Task
Give the data again exactly, stopping after the "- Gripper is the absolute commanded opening" line.

The data
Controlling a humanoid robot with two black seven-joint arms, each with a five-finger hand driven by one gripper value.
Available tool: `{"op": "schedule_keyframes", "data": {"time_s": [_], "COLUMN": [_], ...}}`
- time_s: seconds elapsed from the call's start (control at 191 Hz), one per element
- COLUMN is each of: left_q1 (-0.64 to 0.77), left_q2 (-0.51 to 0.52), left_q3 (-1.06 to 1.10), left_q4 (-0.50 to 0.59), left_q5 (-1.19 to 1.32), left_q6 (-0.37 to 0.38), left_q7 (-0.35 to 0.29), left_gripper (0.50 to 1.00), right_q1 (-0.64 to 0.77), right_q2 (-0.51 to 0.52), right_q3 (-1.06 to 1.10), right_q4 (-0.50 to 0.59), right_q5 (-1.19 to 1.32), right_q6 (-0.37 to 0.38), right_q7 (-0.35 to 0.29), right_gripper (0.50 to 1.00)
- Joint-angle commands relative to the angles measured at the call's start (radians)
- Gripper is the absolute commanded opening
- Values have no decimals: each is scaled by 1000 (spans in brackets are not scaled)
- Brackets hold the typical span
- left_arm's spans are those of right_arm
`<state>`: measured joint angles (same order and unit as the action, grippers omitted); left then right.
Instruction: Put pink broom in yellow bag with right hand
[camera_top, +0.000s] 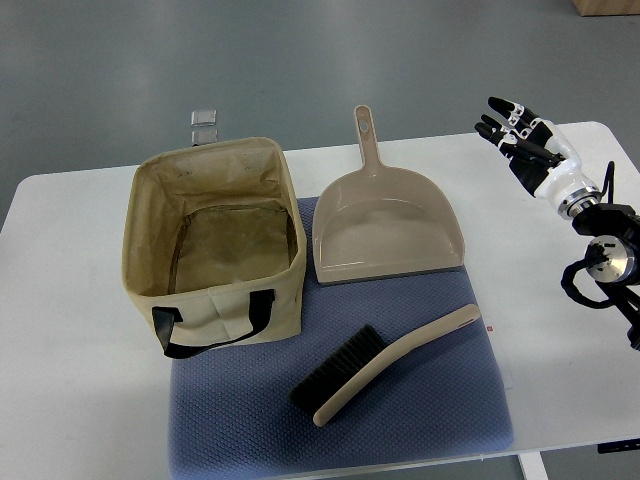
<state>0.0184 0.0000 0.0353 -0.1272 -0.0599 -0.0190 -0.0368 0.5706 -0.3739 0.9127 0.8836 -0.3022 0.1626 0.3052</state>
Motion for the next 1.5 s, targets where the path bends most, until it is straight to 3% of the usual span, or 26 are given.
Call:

Solved problem
Controlling a humanoid robot with two black seven-joint arms, each with a five-finger hand driven by one gripper value.
Available tool: `{"op": "schedule_keyframes", "data": {"time_s": [_], "COLUMN": [_], ...}}`
- time_s: seconds elapsed from the call's start (control at 191 Hz), one per element
- COLUMN is each of: left_q1 (-0.64 to 0.77), left_q2 (-0.51 to 0.52), left_q3 (-1.06 to 1.10), left_q4 (-0.50 to 0.59), left_q5 (-1.19 to 1.32), left_q6 (-0.37 to 0.38), left_q7 (-0.35 to 0.29), left_gripper (0.50 to 1.00), right_q1 (-0.64 to 0.77), right_q2 (-0.51 to 0.52), right_q3 (-1.06 to 1.10), right_q4 (-0.50 to 0.59), right_q5 (-1.19 to 1.32), right_q6 (-0.37 to 0.38), right_q7 (-0.35 to 0.29), right_gripper (0.50 to 1.00)
- Joint-angle commands relative to the angles measured at the call's start (radians)
- Gripper is the absolute commanded opening

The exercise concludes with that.